With a series registration only, you can opt to purchase the swag item for $25. This year's swag item is a MV Sport ProWeave Sweatshirt Blanket (54" x 84").
Male/Female Team Requirements:
Top 3 runner times are used for scoring
Coed Team Requirements:
Top 3 runner times are used for scoring, one of which must be of the opposite sex.
If you run all four races, you will be eligible for age group and overall awards. There are no awards for the individual races.
Age Groups -- 15-19, 20-24, 25-29, 30-34, 35-39, 40-44, 45-49, 50-54, 55-59, 60-64, 65-69, 70-74, 75-79, 80-84, 85-89, 90-94, 95-99, 100+
The race is chip timed. All scoring is based on chip time.
No duplicate awards. That is, overall award winners are not eligible for age group awards. Team members are eligible for individual awards. Also, there are no cash awards.
CSPD/Community Service may be patrolling for illegally parked vehicles.
This event has been around since 1979.
Larry Miller has been the race director for a couple of decades. His enthusiasm for laying out challenging cross country courses has never wavered, and he always has something new up his sleeve. The running community is certain that Larry lays awake at night thinking of new twists for the Fall Series courses. There have been hay bale jumps, fence climbing, culvert tunnels and more. And because of all of this, we all have stories to pass along. Thank you, Larry!
In 2017, Larry Miller, Pat Lockhart, Kirk Brown and Stuart Cooper are teaming up as co-race directors. They will bring the best of the best for the Fall Series.
Note: Based upon trail conditions, the courses may vary slightly for a particular season. They will always be fun and challenging.
This course is fairly tame by Fall Series standards until the last mile. The beginning miles are on grass and well-maintained dirt trails with a couple of short hills thrown in. With about 1 mile to go, the course enters Monument Creek and runners must run up the middle of Monument Creek for about 3/4 mile. Once exiting the creek, your shoes will be filled with about 5 pounds of sand and creek muck, which you get to drag along the last 1/4 mile to the finish. Wear old shoes that you are ready to throw out, because you will want to throw them out once you've finished. Also bring a pair of clean socks and another pair of shoes to change into after the race.
This course is staged from the Norris Penrose Event Center, and also used the Bear Creek Park trails. Larry Miller and his crew will find some good Fall Series trails to run, and he'll find water, for sure.
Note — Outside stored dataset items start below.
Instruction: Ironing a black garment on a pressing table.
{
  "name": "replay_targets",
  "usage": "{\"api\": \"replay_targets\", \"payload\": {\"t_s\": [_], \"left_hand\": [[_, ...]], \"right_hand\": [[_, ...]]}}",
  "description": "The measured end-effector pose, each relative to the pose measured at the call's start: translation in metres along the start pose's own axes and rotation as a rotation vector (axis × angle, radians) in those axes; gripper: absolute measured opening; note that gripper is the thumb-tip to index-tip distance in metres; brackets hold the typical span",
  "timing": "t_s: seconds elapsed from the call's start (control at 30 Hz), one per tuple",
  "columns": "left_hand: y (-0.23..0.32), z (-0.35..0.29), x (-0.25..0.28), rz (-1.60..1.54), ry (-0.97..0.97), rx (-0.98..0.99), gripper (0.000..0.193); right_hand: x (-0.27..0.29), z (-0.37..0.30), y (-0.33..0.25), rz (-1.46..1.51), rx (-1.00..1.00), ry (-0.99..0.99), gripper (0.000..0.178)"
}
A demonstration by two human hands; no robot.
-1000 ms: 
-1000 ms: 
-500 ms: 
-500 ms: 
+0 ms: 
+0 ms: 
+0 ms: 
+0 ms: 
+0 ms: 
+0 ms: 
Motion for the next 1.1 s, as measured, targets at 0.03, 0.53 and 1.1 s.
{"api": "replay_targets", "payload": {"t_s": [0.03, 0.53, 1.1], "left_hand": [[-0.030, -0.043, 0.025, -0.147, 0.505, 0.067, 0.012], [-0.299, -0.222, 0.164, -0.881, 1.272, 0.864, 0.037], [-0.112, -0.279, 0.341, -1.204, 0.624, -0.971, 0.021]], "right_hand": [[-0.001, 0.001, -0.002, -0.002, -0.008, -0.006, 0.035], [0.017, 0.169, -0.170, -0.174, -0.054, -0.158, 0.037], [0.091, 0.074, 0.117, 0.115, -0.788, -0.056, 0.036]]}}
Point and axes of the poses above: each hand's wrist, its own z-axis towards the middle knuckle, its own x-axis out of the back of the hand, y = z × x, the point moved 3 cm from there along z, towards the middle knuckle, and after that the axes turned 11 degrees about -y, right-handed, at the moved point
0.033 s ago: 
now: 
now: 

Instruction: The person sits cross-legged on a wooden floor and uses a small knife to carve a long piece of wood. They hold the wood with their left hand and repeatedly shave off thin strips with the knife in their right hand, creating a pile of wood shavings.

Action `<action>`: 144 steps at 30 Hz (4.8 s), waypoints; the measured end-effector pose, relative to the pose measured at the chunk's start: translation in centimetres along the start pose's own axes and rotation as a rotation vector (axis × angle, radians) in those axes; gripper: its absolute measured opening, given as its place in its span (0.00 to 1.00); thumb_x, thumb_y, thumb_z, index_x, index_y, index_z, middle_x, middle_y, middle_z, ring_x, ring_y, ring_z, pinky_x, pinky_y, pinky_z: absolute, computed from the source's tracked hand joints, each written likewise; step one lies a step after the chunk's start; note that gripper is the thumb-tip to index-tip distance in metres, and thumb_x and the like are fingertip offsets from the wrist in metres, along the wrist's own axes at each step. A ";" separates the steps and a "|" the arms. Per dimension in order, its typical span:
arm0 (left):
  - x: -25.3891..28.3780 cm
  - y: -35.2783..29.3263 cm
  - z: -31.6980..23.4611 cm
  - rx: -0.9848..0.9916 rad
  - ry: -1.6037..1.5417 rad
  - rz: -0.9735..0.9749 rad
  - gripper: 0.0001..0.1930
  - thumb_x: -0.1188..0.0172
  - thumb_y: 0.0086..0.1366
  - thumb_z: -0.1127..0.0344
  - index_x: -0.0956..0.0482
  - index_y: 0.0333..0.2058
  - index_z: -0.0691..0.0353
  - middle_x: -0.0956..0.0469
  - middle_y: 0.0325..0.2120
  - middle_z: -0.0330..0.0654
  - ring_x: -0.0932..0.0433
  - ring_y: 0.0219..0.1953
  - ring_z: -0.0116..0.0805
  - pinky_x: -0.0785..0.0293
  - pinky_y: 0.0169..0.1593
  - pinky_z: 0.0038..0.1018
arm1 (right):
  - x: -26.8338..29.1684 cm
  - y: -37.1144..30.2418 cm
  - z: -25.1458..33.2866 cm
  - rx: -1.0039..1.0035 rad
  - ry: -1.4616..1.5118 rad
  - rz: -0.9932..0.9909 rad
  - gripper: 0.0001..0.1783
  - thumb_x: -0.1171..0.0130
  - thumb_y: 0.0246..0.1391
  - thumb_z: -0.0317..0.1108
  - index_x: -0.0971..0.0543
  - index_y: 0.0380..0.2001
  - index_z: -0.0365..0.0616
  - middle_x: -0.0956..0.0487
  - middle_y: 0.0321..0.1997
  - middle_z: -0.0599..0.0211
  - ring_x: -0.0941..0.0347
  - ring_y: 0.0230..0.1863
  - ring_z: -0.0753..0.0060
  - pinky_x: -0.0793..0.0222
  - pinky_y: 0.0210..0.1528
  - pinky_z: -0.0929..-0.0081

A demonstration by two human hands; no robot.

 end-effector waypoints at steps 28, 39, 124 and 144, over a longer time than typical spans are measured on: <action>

The trails in Ute Valley Park are up and down and up and down and up and down. You are not gaining or losing a significant amount of altitude, but you are always either climbing or descending. Add in loose gravel, rocks, exposed tree roots, sharp downhill turns, and you have the most technical course of the Fall Series. Most injuries occur on this course, mainly of the sprained ankle variety, but sometimes more serious. But just keep your eye on the trail and you'll be fine. Some years the weather has been wintry from early winter storms. If there is any moisture, the course can get fairly muddy.
The race director usually manages to work in 3 major climbs and descents on the trails in Palmer Park. In places the trail conditions are again covered with loose rock, exposed tree roots and tricky footing. Thus the eyes need to be glued to the trail again. Most years the weather is cold and there have been a couple of years with snow covered trails, which makes it that much harder to see all the obstructions in the trail.
From I-25, take the Uintah Exit (Exit 143)
more information from RRCA on the policy Following guidelines from the Road Runners of Clubs of America (RRCA), Pikes Peak Road Runners discourages and in most cases, does not allow use of headphones in its races. The rationale for this is simple: the majority of our races are held on trails, which are crowded with many other runners (and sometimes other trail users). Maintaining one’s sensory capacity during such situations is paramount for the safety of all participants.